# Help with acid-bleach method!!!!



## rontrusi (Feb 11, 2009)

Here's the quick lowdown on what I've done so far......
I did the AP method of harvesting the fingers off of boards and from a few header connectors as well. Just to be sure, I redid the process to try & make sure I had mostly gold. After I was finished I was quite surprised to find out I had about 35 grams worth of material!
Well, I just tried doing the acid-bleach method to dissolve the gold into solution and instead of the nice golden color you would expect, mine is a nice emerald green!
I guess my question is....why???? I did the AP twice to make sure I got rid of all the other metals & still ended up all screwed up.
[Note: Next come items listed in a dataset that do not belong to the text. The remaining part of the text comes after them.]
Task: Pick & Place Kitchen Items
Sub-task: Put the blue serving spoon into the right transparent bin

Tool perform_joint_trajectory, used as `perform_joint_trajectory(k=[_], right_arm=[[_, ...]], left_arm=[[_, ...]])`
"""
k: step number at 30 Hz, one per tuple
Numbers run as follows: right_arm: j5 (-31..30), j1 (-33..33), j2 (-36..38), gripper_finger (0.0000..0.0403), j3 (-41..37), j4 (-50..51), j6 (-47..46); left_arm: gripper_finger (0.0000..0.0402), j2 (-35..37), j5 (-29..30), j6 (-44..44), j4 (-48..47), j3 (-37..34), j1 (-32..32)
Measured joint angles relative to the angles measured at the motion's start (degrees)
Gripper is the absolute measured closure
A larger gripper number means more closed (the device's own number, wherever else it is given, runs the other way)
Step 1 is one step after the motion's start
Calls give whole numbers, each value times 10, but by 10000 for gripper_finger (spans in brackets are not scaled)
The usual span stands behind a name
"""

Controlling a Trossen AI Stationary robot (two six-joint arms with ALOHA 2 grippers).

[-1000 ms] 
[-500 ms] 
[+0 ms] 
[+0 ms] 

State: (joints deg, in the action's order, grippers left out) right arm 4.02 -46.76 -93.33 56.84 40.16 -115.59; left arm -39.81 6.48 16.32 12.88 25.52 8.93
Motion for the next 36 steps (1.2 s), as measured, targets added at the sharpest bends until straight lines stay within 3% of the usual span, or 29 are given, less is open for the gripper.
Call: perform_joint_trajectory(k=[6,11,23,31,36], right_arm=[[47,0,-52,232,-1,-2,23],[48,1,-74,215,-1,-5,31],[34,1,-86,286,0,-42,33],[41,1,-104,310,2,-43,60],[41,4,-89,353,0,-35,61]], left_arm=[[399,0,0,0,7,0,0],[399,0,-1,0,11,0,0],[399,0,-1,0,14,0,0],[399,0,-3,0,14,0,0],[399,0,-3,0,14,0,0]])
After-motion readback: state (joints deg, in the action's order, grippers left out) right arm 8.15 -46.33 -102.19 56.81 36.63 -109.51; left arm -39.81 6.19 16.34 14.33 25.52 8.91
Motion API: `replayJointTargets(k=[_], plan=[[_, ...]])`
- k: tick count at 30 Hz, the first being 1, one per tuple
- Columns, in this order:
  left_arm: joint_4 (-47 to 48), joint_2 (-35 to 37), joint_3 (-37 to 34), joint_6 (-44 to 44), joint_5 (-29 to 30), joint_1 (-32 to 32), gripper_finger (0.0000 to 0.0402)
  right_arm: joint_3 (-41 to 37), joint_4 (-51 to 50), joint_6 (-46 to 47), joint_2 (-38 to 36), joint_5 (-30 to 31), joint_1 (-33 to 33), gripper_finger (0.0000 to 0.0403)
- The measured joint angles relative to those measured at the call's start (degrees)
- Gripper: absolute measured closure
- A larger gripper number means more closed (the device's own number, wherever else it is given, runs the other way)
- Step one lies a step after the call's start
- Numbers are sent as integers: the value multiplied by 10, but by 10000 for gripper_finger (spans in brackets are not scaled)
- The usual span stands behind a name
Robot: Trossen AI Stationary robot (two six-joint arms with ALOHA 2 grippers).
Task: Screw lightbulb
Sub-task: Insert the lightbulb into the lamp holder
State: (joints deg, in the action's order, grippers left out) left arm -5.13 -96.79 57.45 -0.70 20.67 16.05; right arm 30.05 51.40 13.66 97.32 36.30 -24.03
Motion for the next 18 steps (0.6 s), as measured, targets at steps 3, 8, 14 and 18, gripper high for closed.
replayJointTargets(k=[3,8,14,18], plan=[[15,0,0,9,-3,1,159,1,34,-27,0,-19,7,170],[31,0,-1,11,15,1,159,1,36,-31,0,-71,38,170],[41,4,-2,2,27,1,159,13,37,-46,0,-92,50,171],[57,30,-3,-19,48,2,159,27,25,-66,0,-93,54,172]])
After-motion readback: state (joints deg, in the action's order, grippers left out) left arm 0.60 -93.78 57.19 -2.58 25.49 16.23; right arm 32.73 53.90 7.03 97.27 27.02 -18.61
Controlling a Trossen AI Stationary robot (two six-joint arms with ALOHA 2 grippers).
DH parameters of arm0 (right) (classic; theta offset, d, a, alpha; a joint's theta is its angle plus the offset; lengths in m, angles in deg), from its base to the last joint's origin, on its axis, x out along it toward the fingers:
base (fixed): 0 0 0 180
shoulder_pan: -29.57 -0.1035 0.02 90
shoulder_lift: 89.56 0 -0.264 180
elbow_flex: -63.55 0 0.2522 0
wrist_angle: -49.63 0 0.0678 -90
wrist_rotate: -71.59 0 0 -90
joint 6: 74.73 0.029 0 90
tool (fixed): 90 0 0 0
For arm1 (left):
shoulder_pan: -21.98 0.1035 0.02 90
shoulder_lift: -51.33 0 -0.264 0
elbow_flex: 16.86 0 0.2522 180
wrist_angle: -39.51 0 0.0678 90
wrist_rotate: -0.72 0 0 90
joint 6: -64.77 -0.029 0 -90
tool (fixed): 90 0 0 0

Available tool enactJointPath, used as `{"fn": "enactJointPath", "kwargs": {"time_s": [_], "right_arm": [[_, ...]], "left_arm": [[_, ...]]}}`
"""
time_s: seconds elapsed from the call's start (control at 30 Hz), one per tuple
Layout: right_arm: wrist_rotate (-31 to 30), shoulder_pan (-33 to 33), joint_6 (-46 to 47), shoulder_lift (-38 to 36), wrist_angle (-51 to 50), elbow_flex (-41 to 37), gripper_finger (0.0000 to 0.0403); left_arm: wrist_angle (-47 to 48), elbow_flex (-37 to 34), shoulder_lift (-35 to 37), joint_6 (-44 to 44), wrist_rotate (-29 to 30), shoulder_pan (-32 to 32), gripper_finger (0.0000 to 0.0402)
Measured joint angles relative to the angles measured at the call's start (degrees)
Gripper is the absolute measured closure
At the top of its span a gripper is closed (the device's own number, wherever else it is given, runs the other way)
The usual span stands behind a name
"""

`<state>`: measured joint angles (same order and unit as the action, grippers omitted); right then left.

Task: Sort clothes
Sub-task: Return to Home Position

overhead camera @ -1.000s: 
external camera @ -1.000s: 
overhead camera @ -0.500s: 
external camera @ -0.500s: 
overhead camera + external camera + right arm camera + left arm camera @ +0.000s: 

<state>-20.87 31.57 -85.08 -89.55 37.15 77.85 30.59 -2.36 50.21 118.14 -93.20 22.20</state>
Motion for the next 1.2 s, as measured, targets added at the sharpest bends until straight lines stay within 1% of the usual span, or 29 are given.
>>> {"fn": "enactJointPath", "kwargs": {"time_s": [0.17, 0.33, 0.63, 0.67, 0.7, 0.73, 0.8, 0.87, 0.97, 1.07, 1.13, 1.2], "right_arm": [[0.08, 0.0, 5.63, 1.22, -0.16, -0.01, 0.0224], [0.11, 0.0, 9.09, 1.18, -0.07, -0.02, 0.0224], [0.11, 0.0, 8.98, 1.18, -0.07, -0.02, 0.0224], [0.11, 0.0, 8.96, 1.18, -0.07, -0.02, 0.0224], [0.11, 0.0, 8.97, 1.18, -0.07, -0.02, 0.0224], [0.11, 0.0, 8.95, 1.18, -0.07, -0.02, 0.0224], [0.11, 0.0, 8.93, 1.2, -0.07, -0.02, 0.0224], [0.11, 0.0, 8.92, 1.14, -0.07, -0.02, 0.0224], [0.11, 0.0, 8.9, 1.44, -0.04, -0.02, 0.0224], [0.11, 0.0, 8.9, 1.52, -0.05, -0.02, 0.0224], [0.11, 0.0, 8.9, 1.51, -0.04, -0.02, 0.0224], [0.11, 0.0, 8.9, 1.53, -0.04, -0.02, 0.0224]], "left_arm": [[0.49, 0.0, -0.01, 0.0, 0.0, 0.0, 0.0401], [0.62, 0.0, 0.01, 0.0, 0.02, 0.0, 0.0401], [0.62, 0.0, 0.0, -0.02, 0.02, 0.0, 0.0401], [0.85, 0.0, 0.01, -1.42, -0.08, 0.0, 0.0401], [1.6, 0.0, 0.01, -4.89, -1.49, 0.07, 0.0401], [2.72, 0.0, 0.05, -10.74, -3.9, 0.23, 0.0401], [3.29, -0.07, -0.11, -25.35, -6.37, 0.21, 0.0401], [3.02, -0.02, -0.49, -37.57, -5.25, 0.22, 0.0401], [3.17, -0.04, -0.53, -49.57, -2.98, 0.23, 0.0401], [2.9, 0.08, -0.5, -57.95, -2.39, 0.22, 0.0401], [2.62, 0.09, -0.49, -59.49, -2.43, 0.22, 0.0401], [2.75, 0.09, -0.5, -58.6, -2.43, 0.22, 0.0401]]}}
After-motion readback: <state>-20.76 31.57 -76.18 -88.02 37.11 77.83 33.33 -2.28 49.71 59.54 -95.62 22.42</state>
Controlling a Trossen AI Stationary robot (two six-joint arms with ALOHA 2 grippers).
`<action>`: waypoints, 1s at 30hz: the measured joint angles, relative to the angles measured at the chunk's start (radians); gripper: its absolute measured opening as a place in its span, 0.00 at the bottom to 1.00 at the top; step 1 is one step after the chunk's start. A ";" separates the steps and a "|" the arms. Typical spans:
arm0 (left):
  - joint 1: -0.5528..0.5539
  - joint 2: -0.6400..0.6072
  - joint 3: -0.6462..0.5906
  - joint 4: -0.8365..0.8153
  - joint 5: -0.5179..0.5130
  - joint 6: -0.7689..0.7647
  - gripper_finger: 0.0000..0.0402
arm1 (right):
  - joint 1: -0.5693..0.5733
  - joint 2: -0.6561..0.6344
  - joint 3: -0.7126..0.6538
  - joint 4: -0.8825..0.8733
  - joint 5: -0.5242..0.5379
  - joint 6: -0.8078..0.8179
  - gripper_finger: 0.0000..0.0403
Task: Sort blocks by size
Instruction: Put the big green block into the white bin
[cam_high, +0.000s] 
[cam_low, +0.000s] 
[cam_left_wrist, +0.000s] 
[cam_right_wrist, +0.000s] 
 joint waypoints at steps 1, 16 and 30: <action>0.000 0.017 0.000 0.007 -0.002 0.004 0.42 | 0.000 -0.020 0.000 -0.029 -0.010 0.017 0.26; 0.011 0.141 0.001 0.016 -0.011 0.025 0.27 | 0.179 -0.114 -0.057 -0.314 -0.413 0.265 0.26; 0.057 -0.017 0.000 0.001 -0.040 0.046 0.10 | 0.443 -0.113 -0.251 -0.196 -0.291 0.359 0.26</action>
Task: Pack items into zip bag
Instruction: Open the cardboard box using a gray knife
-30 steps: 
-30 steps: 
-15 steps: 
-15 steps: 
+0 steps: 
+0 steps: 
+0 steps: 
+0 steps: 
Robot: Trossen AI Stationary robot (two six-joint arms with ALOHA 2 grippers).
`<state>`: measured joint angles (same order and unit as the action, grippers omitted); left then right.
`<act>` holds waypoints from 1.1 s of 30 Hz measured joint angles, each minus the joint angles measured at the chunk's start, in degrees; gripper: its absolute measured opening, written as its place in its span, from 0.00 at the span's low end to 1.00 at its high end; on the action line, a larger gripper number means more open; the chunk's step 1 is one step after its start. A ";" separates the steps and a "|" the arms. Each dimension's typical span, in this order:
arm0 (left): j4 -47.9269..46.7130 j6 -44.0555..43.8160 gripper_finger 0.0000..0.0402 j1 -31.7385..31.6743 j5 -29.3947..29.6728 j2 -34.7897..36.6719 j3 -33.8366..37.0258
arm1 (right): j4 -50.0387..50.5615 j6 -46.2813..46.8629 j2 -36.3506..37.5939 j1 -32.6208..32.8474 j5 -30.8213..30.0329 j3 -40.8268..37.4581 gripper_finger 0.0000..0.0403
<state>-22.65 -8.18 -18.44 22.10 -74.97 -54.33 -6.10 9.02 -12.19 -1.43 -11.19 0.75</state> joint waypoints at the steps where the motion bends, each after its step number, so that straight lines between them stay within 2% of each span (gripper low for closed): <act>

In Lazersteve's video he did approx 3 grams of material which looked to be about the same volume as my 35 grams is. Maybe it's just a visual perspective thing. How much acid-bleach should you use per gram of material?
Finally the main question is.....should I just try and drop the gold with SMB now even though it's green instead of golden?


----------



## JustinNH (Feb 11, 2009)

How many grams (or lbs) of fingers did you begin with? Must be a ton to get 35 grams after. 

Also, after AP, what is left should be only the tiny gold foils (and maybe some fine black/brown gold that was taken in and dropped out by base metals) is that what you are seeing for your 35 grams?

You don't need to do AP twice. Once is enough and if it slows down, add a tiny bit more H202 and it will start going again, or rejuvinate with an air system (all talked about on posts here). 

Also, don't mix fingers with anything else, its best to sort and process things individually. Having other things puts more base metals in. 

I think (not sure)the green is from copper or other base metals mixed in. Drop out the gold and repeat the HCL-CL/wash really well, as there will be base metals in the precipitated gold the first time. There are also plenty of posts here on this as well. 

For the how much clorox to HCl... start with the foils and enough HCl to cover them nicely. Slowly add small amounts of the bleach (too much will waste the chlorine and create salts) give it time to work and eventually all the foils will be gone and you'll have the pretty auric chloride. Wait a little bit for the chlorine gas to calm down before you drop with SMB too.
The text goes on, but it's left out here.